#### Exercise prompt
Once the line containing "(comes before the" is found in the records below, return it and each following line exactly, up to and including the line containing "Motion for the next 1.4", and nothing else.
Exercise data START
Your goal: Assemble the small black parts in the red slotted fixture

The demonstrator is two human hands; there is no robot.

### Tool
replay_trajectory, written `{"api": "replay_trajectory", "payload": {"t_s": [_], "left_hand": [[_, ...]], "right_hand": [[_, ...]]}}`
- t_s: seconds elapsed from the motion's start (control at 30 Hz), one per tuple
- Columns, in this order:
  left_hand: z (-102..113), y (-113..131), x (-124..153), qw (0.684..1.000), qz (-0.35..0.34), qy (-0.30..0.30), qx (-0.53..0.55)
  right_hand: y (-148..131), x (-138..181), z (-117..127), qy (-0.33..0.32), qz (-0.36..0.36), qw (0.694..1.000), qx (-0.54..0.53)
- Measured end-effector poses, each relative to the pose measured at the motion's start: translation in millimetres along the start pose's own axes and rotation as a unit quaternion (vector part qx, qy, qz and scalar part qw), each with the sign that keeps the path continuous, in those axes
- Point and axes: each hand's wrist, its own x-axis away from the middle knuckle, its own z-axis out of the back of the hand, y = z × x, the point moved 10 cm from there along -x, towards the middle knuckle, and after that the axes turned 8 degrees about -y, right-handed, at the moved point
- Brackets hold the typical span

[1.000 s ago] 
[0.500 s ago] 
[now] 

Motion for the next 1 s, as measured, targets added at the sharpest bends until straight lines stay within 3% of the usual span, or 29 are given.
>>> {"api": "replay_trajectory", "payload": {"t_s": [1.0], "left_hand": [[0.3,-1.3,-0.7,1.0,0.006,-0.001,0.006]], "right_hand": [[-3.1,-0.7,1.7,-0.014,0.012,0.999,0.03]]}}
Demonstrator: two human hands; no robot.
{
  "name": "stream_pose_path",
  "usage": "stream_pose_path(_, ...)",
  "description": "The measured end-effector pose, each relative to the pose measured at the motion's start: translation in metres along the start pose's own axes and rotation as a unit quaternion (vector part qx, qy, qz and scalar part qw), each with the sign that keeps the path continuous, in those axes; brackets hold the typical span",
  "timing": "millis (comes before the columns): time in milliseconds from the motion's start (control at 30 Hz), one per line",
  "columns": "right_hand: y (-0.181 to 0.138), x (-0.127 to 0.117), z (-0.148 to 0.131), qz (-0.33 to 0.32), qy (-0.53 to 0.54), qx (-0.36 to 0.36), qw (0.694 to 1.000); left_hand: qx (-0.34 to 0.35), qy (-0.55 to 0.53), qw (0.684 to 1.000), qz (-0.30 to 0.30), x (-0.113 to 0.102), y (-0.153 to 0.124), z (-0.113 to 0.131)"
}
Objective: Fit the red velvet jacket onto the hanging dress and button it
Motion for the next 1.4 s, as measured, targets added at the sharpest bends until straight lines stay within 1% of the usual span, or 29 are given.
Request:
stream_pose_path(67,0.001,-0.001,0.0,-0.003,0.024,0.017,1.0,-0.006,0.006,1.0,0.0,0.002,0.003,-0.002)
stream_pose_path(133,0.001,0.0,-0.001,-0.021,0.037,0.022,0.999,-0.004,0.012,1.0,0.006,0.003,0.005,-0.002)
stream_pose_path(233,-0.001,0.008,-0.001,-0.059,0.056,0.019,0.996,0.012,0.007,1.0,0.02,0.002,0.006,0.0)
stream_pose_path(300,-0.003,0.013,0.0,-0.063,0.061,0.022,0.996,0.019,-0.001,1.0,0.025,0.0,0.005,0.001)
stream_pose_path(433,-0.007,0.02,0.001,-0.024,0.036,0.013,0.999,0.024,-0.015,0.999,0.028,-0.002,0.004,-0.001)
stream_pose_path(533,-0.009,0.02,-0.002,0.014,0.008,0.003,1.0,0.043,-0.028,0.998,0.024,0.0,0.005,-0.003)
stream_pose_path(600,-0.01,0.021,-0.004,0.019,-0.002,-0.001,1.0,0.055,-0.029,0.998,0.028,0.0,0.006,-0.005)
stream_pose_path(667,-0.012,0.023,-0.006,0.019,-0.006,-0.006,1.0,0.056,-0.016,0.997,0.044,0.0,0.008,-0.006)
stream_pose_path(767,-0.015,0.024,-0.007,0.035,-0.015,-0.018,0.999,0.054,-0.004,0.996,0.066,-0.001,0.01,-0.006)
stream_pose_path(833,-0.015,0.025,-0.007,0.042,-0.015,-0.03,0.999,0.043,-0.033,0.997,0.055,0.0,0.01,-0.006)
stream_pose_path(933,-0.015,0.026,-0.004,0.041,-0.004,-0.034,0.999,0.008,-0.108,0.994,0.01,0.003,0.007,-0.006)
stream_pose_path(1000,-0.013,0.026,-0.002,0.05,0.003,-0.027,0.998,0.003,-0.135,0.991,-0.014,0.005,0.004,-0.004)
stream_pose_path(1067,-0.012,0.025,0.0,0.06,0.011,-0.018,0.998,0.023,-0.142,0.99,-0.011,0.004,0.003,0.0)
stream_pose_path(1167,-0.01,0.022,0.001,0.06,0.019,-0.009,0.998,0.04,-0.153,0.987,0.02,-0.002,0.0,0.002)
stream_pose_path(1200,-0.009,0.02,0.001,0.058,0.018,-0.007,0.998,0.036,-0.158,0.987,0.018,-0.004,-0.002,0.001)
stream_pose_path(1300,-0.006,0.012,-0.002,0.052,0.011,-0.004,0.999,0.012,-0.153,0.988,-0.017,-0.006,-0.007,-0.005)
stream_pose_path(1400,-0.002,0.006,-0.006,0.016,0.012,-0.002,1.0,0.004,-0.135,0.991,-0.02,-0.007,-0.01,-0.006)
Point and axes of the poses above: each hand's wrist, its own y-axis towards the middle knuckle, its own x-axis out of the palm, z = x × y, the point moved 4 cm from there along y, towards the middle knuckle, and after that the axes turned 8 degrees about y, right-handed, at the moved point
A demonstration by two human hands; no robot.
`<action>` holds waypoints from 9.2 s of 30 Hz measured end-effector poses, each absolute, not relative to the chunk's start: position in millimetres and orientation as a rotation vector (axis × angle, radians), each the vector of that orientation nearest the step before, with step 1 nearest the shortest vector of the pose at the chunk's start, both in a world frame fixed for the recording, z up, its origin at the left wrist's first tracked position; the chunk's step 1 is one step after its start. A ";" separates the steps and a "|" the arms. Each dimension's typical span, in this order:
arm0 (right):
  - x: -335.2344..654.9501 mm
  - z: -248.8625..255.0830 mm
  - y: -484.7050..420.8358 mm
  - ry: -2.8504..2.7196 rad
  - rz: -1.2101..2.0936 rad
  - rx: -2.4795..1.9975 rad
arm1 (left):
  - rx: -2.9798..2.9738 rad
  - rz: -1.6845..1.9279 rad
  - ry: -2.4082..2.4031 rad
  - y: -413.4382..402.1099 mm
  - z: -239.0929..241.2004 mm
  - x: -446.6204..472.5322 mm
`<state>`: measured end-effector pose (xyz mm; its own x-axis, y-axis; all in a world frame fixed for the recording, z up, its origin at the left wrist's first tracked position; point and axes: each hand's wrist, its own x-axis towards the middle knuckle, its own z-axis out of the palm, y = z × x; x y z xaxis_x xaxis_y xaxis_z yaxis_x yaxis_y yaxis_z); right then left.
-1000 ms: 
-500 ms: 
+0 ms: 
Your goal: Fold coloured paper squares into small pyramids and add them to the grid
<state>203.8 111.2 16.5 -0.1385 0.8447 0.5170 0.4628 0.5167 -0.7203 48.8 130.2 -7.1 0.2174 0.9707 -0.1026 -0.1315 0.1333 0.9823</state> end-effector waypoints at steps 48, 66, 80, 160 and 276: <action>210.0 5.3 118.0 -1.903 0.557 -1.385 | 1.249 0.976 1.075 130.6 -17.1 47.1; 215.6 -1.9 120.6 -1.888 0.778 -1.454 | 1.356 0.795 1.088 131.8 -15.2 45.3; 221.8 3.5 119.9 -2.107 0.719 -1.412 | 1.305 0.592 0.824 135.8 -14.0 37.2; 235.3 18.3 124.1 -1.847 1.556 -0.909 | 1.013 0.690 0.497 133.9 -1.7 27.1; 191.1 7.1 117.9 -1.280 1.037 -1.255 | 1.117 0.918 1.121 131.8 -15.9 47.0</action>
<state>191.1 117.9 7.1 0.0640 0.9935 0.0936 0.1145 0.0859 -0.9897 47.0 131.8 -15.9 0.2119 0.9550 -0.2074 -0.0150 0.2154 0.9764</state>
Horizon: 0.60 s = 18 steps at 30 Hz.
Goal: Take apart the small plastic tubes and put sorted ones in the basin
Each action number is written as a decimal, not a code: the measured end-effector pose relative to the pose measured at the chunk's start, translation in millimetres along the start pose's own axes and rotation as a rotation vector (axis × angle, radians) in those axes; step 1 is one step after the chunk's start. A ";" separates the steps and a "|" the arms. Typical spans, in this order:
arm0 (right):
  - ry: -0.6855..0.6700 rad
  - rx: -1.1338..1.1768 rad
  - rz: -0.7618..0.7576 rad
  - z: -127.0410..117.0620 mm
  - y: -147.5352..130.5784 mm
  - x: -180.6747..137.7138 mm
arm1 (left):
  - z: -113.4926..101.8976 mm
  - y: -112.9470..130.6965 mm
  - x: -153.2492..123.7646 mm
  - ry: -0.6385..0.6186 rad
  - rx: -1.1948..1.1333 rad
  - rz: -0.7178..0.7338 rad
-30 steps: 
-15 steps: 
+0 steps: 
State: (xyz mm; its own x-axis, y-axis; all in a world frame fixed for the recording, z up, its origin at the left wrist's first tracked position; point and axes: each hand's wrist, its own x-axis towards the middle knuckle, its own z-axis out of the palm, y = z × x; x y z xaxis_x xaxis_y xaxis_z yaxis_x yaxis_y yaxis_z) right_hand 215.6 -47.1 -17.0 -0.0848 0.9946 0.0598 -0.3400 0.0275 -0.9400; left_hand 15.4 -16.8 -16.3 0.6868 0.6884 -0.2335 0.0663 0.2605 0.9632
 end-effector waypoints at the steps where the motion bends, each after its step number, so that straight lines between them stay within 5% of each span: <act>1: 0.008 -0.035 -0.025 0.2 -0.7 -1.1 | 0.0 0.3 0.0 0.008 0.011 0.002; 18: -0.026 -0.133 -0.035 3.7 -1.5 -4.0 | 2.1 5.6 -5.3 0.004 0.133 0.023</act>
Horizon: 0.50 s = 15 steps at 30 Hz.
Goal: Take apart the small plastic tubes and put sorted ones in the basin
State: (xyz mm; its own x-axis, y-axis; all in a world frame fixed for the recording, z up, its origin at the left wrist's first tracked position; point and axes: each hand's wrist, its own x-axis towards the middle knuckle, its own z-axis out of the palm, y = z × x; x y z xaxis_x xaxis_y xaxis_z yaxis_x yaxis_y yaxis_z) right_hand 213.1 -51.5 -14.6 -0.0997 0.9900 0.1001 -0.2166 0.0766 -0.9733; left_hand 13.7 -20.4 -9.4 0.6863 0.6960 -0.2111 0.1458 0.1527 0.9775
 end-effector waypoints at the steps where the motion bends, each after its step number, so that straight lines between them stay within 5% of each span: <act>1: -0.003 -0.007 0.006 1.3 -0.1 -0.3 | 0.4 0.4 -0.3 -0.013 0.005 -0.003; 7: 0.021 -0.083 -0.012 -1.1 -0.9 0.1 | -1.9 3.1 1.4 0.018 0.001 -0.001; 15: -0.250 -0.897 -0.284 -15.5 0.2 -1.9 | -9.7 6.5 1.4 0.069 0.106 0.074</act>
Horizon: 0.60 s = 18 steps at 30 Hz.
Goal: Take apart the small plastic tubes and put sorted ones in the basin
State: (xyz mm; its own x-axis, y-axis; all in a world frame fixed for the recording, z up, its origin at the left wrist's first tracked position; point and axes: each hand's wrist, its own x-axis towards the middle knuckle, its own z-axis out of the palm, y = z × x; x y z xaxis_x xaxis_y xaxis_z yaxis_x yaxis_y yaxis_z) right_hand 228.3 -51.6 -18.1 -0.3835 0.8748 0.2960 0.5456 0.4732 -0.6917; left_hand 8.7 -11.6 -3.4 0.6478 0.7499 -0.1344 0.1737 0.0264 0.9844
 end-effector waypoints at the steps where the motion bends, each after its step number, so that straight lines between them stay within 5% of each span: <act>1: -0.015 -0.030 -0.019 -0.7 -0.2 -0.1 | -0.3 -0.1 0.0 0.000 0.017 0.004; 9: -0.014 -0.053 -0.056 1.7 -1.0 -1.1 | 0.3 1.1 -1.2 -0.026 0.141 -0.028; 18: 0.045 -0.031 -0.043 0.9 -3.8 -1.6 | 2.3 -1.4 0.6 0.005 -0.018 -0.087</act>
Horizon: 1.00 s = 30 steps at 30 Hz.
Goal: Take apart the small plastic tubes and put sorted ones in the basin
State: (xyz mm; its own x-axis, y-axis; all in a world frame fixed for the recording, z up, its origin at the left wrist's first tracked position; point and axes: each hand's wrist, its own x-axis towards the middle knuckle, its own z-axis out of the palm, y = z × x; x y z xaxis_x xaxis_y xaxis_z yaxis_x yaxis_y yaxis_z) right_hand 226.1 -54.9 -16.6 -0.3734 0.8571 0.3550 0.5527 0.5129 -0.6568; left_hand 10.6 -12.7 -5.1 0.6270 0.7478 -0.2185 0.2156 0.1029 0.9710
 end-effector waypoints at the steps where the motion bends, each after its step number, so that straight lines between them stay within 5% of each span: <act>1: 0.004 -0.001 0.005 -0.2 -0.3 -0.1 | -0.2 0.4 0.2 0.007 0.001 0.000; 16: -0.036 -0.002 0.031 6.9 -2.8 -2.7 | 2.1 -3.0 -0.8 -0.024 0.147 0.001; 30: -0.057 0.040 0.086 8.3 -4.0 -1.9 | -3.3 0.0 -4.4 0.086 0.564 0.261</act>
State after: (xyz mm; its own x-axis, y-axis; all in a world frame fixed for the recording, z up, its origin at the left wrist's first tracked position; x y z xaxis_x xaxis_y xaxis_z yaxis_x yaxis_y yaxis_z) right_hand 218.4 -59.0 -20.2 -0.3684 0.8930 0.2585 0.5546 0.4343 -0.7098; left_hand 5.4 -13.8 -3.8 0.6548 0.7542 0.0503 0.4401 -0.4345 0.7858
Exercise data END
#### Response to the exercise
  "timing": "millis (comes before the columns): time in milliseconds from the motion's start (control at 30 Hz), one per line",
  "columns": "right_hand: y (-0.181 to 0.138), x (-0.127 to 0.117), z (-0.148 to 0.131), qz (-0.33 to 0.32), qy (-0.53 to 0.54), qx (-0.36 to 0.36), qw (0.694 to 1.000); left_hand: qx (-0.34 to 0.35), qy (-0.55 to 0.53), qw (0.684 to 1.000), qz (-0.30 to 0.30), x (-0.113 to 0.102), y (-0.153 to 0.124), z (-0.113 to 0.131)"
}
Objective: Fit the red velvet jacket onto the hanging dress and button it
Motion for the next 1.4 s, as measured, targets added at the sharpest bends until straight lines stay within 1% of the usual span, or 29 are given.

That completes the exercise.